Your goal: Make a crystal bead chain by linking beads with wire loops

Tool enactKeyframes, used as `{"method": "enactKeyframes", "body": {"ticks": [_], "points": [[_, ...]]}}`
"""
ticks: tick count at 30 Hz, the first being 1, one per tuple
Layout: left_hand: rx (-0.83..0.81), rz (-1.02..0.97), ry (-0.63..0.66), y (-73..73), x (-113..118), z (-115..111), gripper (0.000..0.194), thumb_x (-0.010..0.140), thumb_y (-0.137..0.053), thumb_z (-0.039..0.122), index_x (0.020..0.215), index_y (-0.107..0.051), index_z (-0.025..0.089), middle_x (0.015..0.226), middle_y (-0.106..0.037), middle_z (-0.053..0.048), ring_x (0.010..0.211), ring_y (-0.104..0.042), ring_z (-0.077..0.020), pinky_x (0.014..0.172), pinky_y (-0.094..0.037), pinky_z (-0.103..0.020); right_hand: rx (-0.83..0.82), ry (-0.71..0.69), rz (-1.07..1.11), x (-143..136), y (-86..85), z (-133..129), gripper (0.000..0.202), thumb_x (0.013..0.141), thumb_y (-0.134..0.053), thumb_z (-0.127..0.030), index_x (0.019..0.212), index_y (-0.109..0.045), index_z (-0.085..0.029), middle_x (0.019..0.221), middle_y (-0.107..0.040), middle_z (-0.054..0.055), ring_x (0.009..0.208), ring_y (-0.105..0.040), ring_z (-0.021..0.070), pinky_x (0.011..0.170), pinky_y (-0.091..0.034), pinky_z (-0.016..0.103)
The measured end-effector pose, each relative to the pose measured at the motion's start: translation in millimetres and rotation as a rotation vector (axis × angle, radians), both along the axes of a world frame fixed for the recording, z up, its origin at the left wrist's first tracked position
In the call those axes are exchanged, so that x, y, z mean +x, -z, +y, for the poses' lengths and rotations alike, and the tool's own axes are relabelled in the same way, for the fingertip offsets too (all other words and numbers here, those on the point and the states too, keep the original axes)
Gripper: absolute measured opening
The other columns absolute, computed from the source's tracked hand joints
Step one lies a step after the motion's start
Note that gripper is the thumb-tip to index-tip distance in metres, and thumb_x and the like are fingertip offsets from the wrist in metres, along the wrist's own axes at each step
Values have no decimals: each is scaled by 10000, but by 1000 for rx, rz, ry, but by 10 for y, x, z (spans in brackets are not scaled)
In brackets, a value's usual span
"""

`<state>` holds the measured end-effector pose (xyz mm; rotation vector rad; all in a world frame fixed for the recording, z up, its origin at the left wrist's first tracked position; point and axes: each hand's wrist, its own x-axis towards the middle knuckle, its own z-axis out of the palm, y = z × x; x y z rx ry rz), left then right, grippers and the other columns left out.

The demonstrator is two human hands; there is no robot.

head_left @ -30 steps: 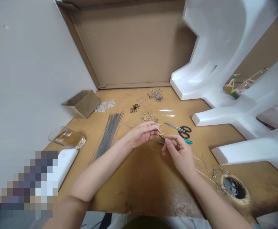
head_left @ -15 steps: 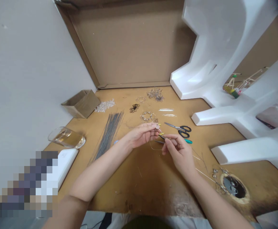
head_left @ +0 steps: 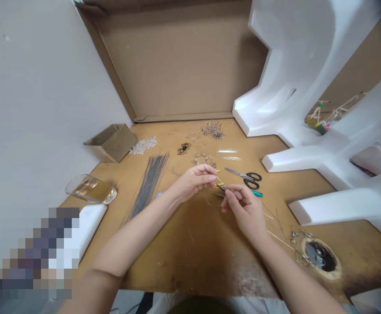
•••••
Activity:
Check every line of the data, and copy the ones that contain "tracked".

Solved exercise:
The measured end-effector pose, each relative to the pose measured at the motion's start: translation in millimetres and rotation as a rotation vector (axis × angle, radians), both along the axes of a world frame fixed for the recording, z up, its origin at the left wrist's first tracked position
The other columns absolute, computed from the source's tracked hand joints
`<state>` holds the measured end-effector pose (xyz mm; rotation vector rad; all in a world frame fixed for the recording, z up, its origin at the left wrist's first tracked position; point and axes: each hand's wrist, its own x-axis towards the middle knuckle, its own z-axis out of the palm, y = z × x; x y z rx ry rz), left then right, grippers and the other columns left out.

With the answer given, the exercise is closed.